Sandra Morris- Nasturtium 1

sarah

Sandra Morris- Nasturtium 1

$400

Tropaeolum majus

Having had a long-term interest in the cross section watercolour studies of plants by Arthur Harry Church (1865-1937), I was playing around with the idea of making paintings in a similar fashion with local plants. I was looking for a point of difference, and it was when browsing the shelves of the Auckland Botanic gardens library I came across a beautiful gem of a book featuring the work of Maud Purdy, staff artist for 32 years at Brooklyn Botanic Gardens.

The brilliance of her colours immediately drew me in – she was my first introduction to using gouache paint on a black surface. I loved the way she composed her page but also – like Harry Church- she sliced her flowers open revealing all the inner structure.

Purdy’s use of a black background was unconventional for the times, it would have been 300 years prior to her paintings that Nuremburg painter Barbara Regina Dietzsch was painting her floral subjects on a black background.

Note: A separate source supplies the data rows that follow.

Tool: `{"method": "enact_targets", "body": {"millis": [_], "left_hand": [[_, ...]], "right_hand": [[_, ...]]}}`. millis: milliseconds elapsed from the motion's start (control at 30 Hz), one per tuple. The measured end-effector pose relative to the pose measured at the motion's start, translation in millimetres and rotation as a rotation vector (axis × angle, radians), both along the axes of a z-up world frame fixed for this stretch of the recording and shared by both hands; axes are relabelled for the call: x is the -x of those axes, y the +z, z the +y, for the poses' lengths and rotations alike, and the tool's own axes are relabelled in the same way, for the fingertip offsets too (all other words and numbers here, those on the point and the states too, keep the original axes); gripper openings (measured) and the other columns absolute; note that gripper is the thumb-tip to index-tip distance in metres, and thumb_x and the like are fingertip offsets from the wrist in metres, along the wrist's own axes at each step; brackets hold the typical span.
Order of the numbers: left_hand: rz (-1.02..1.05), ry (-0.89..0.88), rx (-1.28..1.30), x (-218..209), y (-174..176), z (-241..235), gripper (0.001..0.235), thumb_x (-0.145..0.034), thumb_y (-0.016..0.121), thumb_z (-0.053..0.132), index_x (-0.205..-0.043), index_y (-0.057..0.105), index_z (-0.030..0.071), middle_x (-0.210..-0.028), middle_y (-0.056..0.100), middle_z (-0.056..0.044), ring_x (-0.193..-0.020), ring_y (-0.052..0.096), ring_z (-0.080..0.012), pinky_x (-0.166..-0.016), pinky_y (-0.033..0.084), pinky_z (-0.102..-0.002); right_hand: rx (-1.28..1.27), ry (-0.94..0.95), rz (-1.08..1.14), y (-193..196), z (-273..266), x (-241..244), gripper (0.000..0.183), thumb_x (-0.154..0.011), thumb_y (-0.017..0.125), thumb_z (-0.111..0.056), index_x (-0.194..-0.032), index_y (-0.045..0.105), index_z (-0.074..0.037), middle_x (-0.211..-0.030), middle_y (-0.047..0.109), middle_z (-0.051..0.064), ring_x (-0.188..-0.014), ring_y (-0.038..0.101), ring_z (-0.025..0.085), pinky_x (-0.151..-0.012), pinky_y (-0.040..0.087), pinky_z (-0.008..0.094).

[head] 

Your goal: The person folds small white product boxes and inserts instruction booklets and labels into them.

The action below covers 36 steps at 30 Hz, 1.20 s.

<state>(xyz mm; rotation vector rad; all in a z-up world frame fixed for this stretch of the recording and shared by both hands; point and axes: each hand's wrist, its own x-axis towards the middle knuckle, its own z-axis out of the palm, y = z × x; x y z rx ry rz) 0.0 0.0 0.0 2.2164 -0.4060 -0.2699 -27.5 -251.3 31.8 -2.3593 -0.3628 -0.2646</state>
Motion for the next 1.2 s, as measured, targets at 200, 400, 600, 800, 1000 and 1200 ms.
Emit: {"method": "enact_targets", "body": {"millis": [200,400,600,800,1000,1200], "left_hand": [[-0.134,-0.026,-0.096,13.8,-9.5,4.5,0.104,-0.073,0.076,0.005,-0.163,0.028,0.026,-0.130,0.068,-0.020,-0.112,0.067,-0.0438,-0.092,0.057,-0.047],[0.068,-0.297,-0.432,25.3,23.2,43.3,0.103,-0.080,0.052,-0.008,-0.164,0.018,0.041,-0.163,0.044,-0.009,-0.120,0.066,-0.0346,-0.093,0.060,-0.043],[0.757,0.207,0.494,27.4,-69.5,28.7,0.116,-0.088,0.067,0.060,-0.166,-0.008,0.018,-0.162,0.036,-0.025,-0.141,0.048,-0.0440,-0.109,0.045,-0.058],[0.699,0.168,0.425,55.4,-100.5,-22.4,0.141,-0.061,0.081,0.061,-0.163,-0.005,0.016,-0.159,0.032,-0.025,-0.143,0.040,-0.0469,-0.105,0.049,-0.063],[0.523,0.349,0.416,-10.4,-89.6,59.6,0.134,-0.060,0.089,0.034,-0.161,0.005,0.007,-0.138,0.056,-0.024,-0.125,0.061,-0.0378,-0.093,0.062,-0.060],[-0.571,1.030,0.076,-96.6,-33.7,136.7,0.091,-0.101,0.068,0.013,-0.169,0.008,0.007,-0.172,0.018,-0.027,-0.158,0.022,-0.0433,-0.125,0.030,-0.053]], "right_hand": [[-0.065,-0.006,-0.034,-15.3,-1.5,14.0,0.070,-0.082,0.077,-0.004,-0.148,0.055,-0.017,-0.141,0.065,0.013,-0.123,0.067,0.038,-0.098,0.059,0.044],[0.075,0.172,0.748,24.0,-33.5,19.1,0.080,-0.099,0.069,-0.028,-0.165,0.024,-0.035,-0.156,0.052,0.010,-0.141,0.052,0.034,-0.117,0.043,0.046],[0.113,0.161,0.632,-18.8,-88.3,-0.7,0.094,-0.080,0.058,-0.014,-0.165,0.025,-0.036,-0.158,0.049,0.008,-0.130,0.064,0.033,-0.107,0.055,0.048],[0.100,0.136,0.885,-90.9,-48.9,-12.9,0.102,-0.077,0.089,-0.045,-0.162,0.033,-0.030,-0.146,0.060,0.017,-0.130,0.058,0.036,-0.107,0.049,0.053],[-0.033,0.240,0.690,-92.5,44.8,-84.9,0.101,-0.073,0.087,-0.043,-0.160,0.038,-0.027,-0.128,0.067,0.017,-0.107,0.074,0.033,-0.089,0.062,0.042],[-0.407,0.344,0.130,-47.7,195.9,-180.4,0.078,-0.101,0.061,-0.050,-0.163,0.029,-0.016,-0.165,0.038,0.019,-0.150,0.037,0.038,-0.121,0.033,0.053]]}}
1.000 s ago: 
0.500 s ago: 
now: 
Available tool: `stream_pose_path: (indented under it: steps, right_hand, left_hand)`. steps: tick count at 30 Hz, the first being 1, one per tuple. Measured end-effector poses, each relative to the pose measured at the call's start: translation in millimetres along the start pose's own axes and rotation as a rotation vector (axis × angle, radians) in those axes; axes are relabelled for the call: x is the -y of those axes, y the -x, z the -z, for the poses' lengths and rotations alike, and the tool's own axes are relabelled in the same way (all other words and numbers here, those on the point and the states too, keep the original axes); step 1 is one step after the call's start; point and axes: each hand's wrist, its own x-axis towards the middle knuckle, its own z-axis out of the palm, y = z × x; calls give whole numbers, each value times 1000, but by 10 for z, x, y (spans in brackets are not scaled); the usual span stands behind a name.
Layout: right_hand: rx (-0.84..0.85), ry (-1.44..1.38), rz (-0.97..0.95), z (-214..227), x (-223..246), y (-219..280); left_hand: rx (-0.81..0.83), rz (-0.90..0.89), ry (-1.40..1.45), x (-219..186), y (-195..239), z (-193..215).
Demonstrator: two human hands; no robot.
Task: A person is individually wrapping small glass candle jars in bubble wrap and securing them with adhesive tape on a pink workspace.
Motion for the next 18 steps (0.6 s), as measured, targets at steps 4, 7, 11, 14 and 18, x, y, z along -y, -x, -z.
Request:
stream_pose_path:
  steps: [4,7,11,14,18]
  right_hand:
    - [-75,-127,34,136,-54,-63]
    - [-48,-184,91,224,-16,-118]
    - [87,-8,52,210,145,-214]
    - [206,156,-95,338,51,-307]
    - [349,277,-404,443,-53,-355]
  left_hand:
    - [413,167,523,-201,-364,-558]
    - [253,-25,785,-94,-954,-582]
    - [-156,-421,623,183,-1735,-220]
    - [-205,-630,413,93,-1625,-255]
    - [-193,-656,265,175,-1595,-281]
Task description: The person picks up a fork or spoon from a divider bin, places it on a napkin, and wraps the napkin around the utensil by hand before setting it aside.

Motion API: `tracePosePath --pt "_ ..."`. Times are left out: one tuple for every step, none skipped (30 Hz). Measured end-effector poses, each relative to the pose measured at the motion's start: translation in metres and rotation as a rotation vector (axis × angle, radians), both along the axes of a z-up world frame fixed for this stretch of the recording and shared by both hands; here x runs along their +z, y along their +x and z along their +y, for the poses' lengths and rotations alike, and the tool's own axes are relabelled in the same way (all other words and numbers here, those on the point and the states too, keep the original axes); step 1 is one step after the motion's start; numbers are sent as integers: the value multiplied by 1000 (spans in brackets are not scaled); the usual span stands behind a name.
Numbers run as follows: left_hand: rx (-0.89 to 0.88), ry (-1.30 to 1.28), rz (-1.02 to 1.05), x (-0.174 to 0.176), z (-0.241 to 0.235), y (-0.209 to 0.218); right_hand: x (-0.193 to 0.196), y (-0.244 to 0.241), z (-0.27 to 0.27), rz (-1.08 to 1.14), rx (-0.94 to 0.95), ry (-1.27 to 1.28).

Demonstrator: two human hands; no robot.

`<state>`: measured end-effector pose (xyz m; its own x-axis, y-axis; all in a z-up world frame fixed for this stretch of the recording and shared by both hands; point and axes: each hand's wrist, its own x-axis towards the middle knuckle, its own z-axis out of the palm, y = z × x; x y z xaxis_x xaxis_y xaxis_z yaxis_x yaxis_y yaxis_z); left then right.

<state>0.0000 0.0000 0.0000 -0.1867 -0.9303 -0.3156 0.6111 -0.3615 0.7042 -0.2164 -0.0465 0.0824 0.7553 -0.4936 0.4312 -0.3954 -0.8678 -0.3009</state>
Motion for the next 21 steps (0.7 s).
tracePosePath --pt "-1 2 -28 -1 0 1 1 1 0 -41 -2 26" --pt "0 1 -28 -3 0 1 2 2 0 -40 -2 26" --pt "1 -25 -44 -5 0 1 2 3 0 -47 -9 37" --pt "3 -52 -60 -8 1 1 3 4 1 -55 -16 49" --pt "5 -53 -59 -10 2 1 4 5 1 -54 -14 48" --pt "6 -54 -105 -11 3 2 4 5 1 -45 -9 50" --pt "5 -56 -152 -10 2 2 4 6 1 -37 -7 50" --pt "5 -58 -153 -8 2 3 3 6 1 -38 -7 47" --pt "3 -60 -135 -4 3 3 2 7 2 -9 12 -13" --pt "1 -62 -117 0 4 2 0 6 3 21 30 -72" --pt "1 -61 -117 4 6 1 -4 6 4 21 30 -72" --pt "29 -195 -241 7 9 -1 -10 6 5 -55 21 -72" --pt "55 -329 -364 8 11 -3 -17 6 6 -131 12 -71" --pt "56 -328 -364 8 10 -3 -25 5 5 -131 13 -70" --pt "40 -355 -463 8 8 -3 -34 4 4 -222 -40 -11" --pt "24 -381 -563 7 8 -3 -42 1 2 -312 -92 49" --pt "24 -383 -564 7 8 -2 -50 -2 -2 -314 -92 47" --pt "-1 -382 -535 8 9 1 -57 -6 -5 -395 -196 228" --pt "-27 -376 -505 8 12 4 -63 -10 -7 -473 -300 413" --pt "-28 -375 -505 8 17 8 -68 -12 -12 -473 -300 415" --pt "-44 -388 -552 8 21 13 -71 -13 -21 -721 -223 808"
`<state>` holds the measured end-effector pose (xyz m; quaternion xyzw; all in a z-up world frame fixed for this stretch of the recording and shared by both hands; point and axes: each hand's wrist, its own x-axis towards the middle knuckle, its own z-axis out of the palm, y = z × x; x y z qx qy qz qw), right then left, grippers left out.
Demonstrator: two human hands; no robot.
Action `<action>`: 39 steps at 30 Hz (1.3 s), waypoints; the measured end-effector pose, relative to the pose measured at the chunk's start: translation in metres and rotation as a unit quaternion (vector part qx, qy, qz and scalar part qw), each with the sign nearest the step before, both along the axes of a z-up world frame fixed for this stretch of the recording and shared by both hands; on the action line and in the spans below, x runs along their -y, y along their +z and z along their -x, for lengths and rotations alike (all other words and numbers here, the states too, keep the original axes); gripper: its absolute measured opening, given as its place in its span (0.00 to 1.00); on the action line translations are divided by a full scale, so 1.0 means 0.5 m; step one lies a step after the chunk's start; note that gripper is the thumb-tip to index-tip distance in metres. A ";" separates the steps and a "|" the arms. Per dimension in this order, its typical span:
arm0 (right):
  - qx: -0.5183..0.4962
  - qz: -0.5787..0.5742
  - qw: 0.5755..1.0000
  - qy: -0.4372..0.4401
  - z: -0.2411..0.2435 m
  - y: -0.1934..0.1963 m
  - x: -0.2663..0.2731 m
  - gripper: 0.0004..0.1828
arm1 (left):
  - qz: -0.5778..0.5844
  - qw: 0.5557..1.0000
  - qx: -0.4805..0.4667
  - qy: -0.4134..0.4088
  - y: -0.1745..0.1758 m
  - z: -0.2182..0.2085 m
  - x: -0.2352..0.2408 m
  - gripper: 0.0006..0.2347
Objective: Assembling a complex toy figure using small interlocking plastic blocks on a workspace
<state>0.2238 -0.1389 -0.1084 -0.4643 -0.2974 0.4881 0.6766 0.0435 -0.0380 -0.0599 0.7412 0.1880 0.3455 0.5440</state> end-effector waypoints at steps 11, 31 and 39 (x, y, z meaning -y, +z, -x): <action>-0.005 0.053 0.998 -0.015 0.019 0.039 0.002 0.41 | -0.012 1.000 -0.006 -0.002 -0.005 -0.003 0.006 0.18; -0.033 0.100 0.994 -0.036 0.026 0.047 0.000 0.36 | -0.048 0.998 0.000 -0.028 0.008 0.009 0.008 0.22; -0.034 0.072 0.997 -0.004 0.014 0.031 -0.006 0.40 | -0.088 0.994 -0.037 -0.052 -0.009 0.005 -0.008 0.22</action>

Botanical wall charts from the late nineteenth century in Germany were popular classroom teaching tools and the most distinctive were the ones on black backgrounds by Jung-Koch Quentell (Heinrich Jung, G van Koch and F Quentell). It is thought that these charts were available to Purdy.

I started collecting nasturtiums during my morning walks alongside the Whanganui river during lockdown. The brilliance of their colours attracted me and so I started my exploration of the inner workings of flowers and the technique of gouache painting on black.